▸ Instructions for the task:
For each line below with the word "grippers", write out a copy.

▸ Provided data:
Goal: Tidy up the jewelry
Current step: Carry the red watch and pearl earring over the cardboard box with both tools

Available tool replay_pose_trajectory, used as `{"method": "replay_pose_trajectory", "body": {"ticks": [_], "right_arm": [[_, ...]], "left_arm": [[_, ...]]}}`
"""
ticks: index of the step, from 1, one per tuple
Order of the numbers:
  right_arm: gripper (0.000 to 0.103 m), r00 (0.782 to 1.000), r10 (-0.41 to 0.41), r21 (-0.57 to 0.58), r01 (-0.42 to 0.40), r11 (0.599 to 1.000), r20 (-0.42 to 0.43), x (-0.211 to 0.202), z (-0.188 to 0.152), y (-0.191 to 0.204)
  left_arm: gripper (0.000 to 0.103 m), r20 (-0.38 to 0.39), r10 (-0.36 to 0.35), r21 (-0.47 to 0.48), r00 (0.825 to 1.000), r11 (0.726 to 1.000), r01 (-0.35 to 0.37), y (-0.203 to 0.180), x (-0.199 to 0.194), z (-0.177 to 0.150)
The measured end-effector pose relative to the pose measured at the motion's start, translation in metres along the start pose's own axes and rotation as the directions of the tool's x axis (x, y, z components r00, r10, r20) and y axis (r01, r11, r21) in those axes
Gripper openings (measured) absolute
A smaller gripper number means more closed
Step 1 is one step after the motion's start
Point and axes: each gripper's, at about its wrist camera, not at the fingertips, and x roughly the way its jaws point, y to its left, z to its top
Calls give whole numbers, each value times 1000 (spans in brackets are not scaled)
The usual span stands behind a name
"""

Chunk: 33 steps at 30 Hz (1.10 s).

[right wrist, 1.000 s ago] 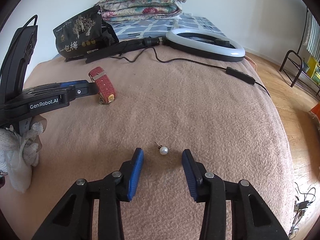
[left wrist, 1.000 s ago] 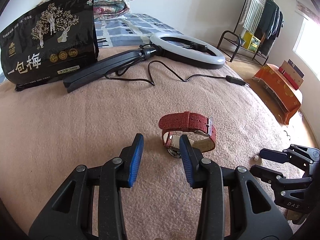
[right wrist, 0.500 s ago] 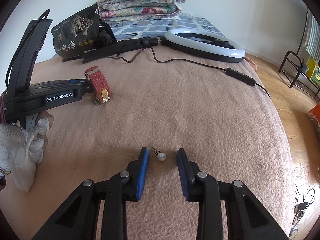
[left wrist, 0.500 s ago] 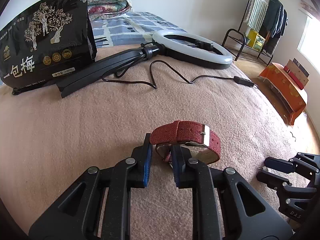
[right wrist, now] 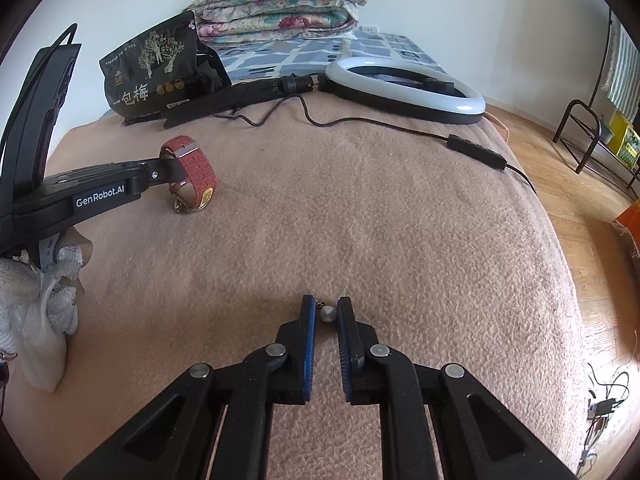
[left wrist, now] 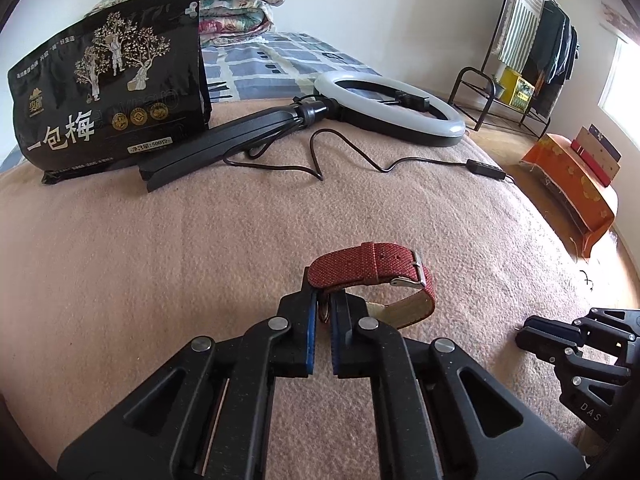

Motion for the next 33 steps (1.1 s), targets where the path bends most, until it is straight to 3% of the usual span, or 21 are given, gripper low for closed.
{"method": "replay_pose_trajectory", "body": {"ticks": [15,33], "right_arm": [[8,999,14,-22,-13,1000,30,-45,-4,30],[8,988,109,-96,-99,990,111,-131,-6,116]], "left_arm": [[3,37,5,-22,999,1000,-4,13,-81,-26],[3,109,55,-86,993,995,-46,60,-217,-64]]}}
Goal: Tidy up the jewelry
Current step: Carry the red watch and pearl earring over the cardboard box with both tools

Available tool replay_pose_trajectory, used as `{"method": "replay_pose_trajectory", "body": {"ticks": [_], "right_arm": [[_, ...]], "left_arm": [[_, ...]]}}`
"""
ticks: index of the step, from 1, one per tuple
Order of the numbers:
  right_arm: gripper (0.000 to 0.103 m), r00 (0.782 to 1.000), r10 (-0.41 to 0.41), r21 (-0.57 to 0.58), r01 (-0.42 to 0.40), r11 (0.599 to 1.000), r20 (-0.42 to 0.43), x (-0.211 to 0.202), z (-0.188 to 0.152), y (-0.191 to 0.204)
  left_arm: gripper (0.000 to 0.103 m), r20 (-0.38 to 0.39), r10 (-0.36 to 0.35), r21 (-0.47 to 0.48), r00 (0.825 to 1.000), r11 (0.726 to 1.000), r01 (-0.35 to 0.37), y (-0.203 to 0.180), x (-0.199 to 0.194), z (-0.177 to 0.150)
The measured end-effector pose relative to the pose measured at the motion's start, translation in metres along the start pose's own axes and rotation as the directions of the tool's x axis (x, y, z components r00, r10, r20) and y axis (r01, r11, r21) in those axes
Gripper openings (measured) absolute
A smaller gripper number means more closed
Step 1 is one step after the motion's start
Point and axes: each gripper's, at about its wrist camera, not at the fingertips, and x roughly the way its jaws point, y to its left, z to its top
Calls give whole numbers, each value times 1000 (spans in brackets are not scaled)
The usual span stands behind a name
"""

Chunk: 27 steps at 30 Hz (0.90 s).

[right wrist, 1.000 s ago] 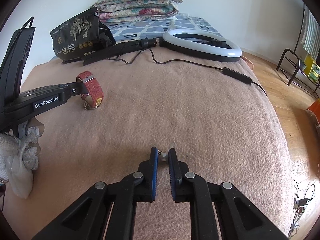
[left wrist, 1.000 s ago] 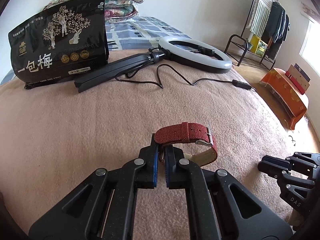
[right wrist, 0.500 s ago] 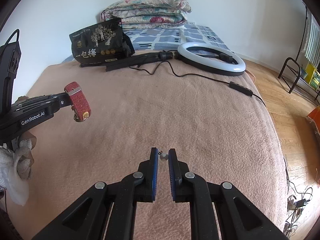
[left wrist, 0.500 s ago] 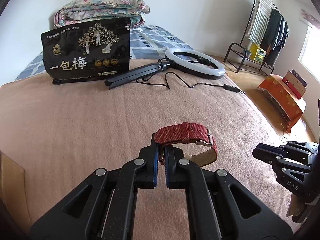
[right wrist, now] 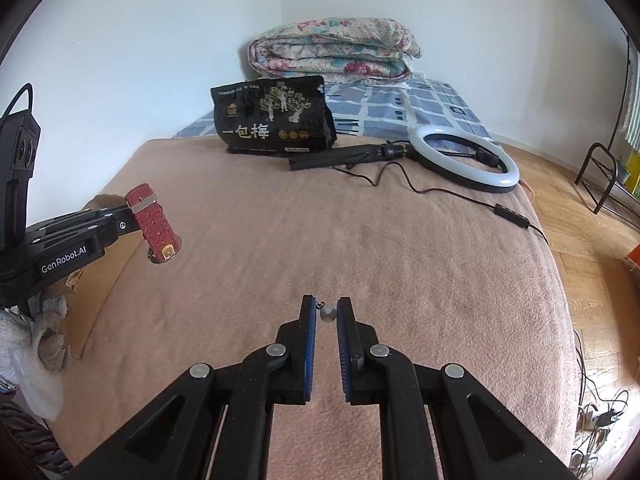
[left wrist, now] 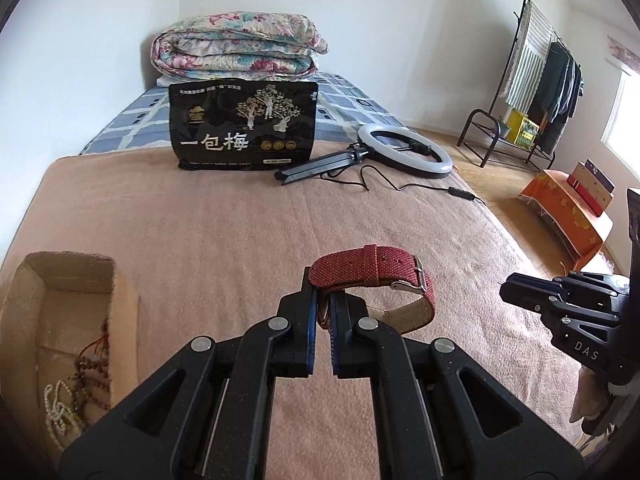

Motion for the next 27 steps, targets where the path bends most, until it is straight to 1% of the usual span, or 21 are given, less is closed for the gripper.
{"method": "replay_pose_trajectory", "body": {"ticks": [6,11,18,27], "right_arm": [[8,998,50,-29,-49,998,25,-20,3,38],[8,994,100,-54,-98,994,33,-28,5,71],[8,986,163,-100,-159,982,31,-27,8,122],[8,973,233,-160,-229,960,6,-13,13,185]], "left_arm": [[3,11,42,-27,999,999,-42,31,-41,-14],[3,10,81,-68,997,994,-80,65,-70,-24],[3,19,147,-110,989,983,-144,116,-106,-38],[3,13,212,-165,977,964,-207,172,-134,-60]]}}
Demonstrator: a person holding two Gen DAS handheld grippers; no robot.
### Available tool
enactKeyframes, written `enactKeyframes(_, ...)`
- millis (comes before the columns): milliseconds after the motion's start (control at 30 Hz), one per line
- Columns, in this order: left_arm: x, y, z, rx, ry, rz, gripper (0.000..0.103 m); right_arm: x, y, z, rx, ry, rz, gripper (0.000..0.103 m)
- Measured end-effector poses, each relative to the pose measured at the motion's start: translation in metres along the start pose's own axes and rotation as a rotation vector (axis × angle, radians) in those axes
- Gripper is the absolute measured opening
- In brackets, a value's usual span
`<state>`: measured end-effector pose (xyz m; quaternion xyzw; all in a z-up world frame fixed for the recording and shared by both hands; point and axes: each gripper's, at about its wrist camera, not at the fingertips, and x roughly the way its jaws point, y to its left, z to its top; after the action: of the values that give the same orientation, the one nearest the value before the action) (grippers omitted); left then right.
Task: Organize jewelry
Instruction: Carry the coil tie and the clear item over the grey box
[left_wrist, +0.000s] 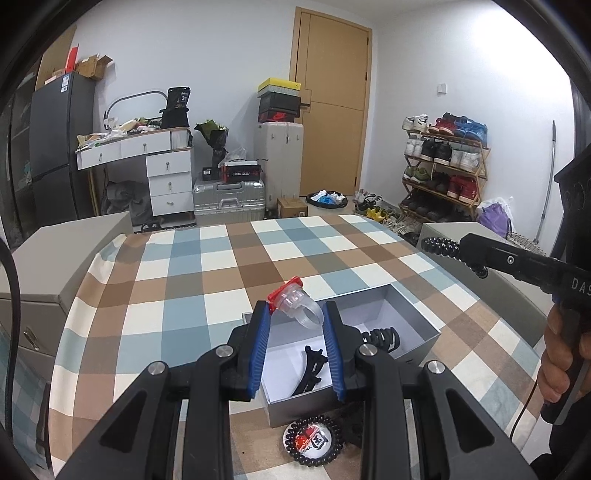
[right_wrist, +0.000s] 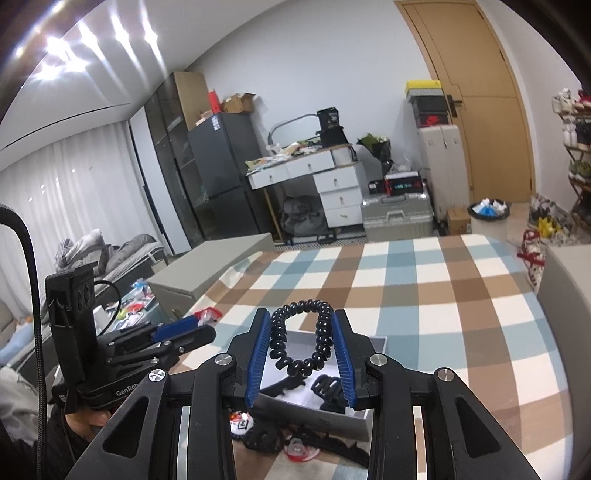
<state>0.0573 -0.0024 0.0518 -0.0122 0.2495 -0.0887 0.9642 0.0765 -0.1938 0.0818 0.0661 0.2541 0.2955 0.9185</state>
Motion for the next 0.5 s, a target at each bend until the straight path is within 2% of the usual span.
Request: enactKeyframes(500, 0.02, 0.001, -0.013, 0.016, 0.065, -0.001, 0.023, 0.03, -0.013, -0.018, 0.069, 0.084, 0.023, 0.033)
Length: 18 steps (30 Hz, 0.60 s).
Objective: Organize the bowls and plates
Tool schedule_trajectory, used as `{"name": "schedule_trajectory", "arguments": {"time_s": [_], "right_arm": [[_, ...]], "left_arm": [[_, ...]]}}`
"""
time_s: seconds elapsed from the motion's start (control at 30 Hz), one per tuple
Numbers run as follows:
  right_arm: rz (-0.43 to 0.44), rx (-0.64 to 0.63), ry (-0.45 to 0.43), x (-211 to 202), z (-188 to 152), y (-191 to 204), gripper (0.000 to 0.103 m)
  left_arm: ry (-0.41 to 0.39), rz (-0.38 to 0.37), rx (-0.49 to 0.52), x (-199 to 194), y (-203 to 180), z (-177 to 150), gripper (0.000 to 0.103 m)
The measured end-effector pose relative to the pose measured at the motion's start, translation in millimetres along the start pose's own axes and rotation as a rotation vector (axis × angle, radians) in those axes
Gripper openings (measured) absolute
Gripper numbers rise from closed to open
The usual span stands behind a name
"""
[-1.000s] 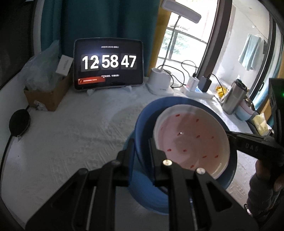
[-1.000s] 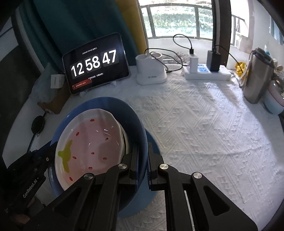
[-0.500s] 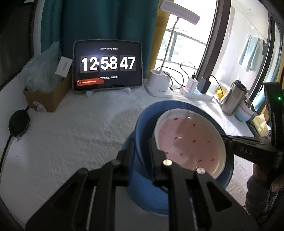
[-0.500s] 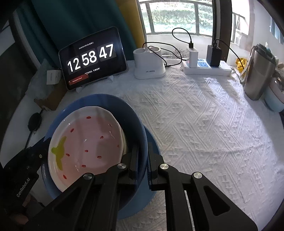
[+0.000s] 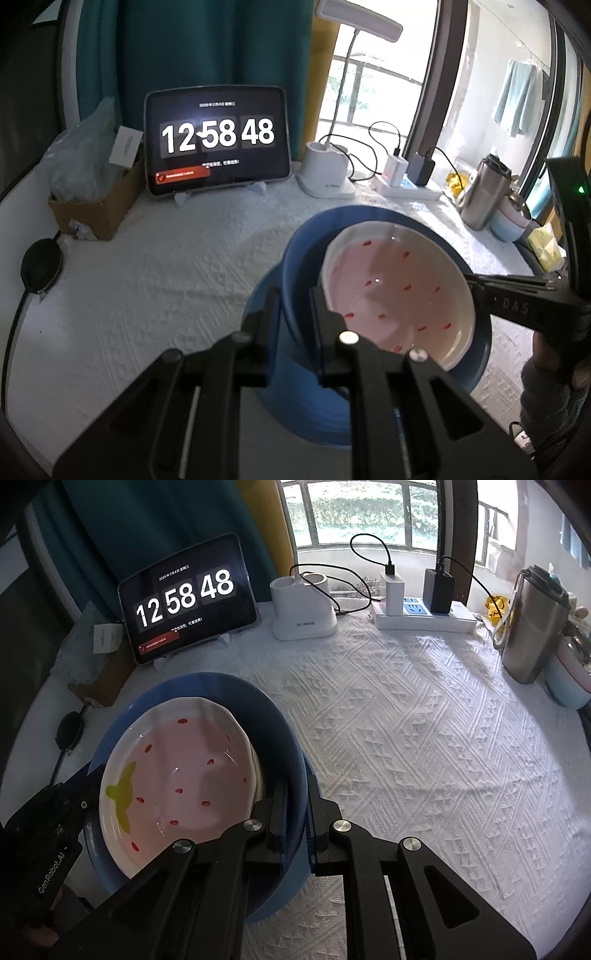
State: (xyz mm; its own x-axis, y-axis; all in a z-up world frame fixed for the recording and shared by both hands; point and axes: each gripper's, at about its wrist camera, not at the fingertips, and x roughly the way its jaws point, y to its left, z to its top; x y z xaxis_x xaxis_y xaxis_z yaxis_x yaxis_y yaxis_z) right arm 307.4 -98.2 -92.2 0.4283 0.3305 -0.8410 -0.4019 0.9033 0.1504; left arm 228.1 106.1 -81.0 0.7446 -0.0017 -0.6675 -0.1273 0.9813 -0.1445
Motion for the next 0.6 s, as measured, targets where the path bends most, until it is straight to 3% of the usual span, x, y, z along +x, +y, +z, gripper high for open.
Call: {"name": "schedule_trajectory", "arguments": {"time_s": [0.3,0.5,0.6], "right_arm": [[0.001,0.002,-0.004,-0.5,-0.5,-1.4,0.012],[-0.011,0.021,-0.002,-2.3,-3.0,-2.8,0.018],[-0.026,0.020,-0.001,-3.3,-4.3,-3.1,0.022]], "left_arm": [[-0.002,0.013,-0.013,0.4,-0.3,0.4,0.018],[-0.001,0.043,0.009,-2.6,-5.0,-1.7,0.020],[-0.003,0.048,-0.001,-5.5,-3.6,-2.0,0.026]]}}
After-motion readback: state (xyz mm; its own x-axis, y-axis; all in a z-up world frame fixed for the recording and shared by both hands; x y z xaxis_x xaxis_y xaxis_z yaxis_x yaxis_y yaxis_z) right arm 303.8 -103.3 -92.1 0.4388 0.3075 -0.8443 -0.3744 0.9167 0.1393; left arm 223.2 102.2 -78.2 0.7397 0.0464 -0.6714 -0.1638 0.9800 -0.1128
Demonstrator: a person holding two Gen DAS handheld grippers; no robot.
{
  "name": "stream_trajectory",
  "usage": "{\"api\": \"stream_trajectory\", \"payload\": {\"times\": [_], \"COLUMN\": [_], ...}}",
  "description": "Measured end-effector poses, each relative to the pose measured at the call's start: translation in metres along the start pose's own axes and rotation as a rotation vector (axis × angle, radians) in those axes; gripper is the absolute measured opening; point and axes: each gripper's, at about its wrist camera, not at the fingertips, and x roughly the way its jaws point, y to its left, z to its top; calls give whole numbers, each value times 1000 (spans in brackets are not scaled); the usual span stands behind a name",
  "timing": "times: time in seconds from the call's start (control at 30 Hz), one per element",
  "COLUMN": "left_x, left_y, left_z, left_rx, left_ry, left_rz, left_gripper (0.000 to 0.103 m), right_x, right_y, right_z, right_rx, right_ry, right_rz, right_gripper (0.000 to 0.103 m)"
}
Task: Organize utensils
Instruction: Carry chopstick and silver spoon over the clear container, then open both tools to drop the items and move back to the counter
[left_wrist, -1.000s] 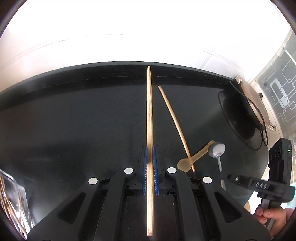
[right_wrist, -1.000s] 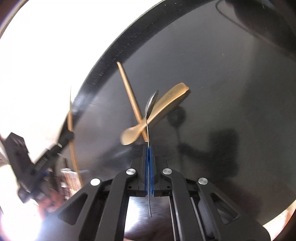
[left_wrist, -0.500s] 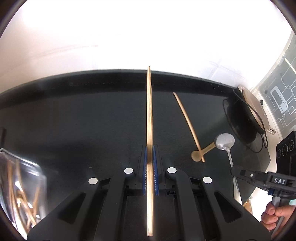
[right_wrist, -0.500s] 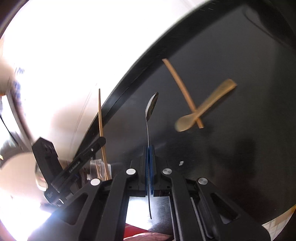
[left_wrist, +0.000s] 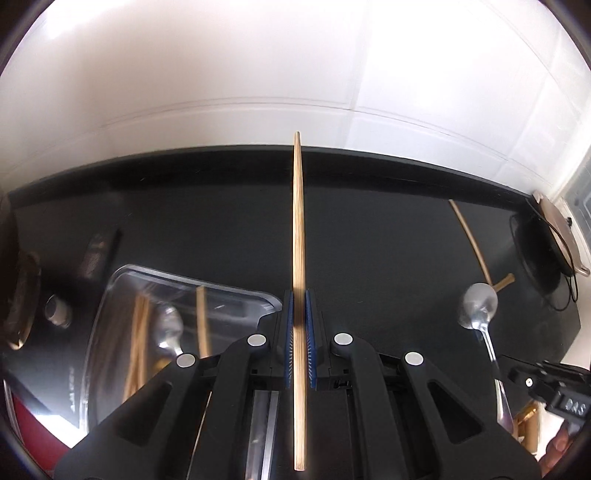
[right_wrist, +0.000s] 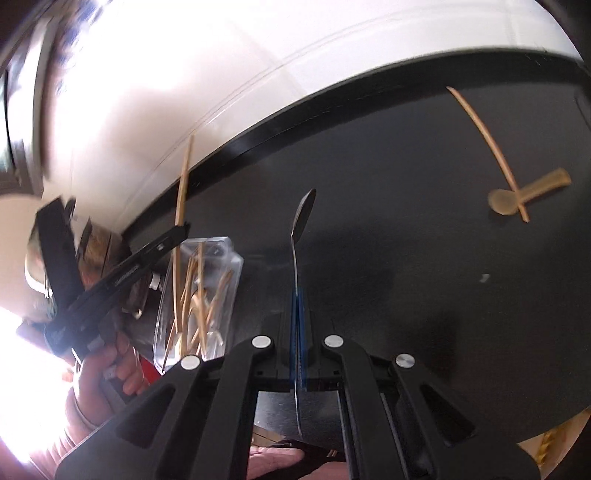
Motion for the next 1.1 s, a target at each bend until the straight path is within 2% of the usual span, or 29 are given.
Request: {"api": "stream_trajectory", "payload": {"times": [0.1,0.17,0.37,0.73,0.83,0.93,0.97,1.03,1.07,1.1], "left_x": [-9,-15,-30,-47,-50,-56,-57,-52,-44,-36], "left_y": [33,49,103,158,163,161,160,157,155,155], "left_z": [-11,-18,-38,-64,-65,-62,-61,-58,-58,-58], "left_rx": [-10,-8,-33,-86,-90,-85,-77,-52,-39,-39], "left_ry": [1,-3,-5,21,22,12,9,30,81,119], "left_rz": [19,32,67,80,79,73,70,79,84,94], "left_gripper": [5,5,5,5,5,5,6,19,68,93], "right_x": [6,12,60,89,89,78,75,79,91,110], "right_y": [41,53,113,160,167,175,178,184,185,181], "right_z": [-17,-24,-34,-45,-43,-39,-38,-40,-41,-46], "right_rx": [-72,-89,-127,-164,-163,-149,-162,-214,-231,-225], "right_ry": [0,4,43,86,65,-13,-48,-73,-25,84], "right_rz": [0,6,35,96,122,206,207,137,88,12], "right_gripper": [2,2,2,2,2,2,2,3,14,56]}}
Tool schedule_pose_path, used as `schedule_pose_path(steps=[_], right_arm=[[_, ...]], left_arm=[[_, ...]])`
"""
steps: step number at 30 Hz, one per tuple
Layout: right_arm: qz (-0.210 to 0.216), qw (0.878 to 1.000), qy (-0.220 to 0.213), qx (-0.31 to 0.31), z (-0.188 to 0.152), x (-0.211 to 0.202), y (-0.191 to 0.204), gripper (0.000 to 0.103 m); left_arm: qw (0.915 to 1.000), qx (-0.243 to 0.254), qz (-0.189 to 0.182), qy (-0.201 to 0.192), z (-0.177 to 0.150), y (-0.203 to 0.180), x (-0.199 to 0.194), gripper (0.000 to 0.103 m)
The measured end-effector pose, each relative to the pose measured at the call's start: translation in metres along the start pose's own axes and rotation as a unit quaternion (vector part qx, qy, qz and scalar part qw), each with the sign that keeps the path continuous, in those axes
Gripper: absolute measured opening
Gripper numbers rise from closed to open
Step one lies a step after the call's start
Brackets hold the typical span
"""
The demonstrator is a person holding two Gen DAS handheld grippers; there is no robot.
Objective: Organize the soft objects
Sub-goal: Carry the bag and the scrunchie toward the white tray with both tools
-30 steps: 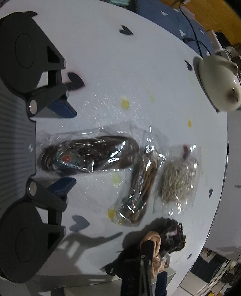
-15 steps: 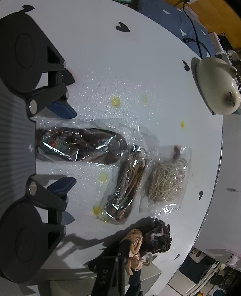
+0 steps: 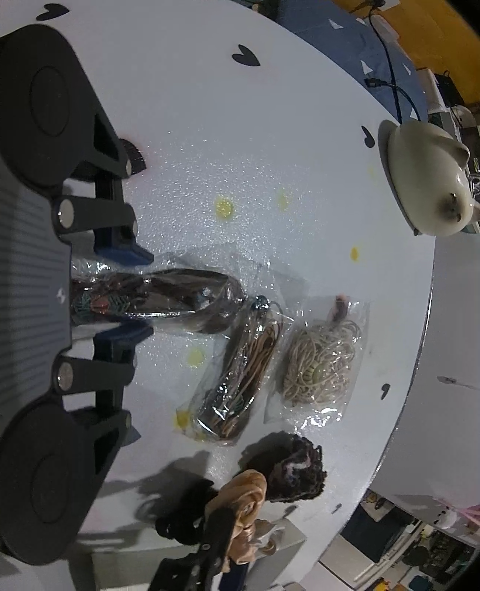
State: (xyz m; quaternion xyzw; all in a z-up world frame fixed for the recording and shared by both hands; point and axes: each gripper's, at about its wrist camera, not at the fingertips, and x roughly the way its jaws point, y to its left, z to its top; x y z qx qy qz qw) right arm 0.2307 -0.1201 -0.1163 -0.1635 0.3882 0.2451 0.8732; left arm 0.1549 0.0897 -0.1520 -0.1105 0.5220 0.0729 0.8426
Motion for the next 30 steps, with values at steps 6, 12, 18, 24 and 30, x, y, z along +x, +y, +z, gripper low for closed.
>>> schedule_pose_path(steps=[6,12,18,24,30], right_arm=[[0.005,1.000,-0.013,0.009,-0.002,-0.020,0.006,0.050],[0.013,1.000,-0.017,0.021,-0.007,-0.035,0.012,0.050],[0.016,0.998,-0.039,0.045,-0.013,-0.055,0.016,0.050],[0.000,0.995,-0.074,0.070,-0.018,-0.086,0.015,0.050],[-0.026,0.988,-0.101,0.110,-0.028,-0.115,-0.003,0.050]], left_arm=[[0.9998,-0.015,-0.010,-0.006,-0.007,0.005,-0.010,0.025],[0.9992,-0.021,-0.018,-0.030,-0.016,0.009,-0.034,0.025],[0.9962,-0.023,-0.035,-0.077,-0.013,0.010,-0.070,0.024],[0.9911,-0.010,-0.062,-0.117,-0.003,-0.001,-0.097,0.025],[0.9848,0.015,-0.092,-0.147,0.009,-0.028,-0.116,0.025]])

▸ Written reply:
Demonstrator: a person holding two Gen DAS handheld grippers; no robot.
`<state>`: measured end-effector pose (xyz m; quaternion xyzw; all in a z-up world frame fixed for the recording and shared by both hands; point and axes: each gripper's, at about its wrist camera, not at the fingertips, and x roughly the way its jaws point, y to its left, z to its top; after the action: of the values that give the same orientation, the one nearest the value before the action) (grippers omitted); left then right.
Demonstrator: a person holding two Gen DAS handheld grippers; no robot.
The demonstrator is a person holding two Gen DAS handheld grippers; there is no robot.

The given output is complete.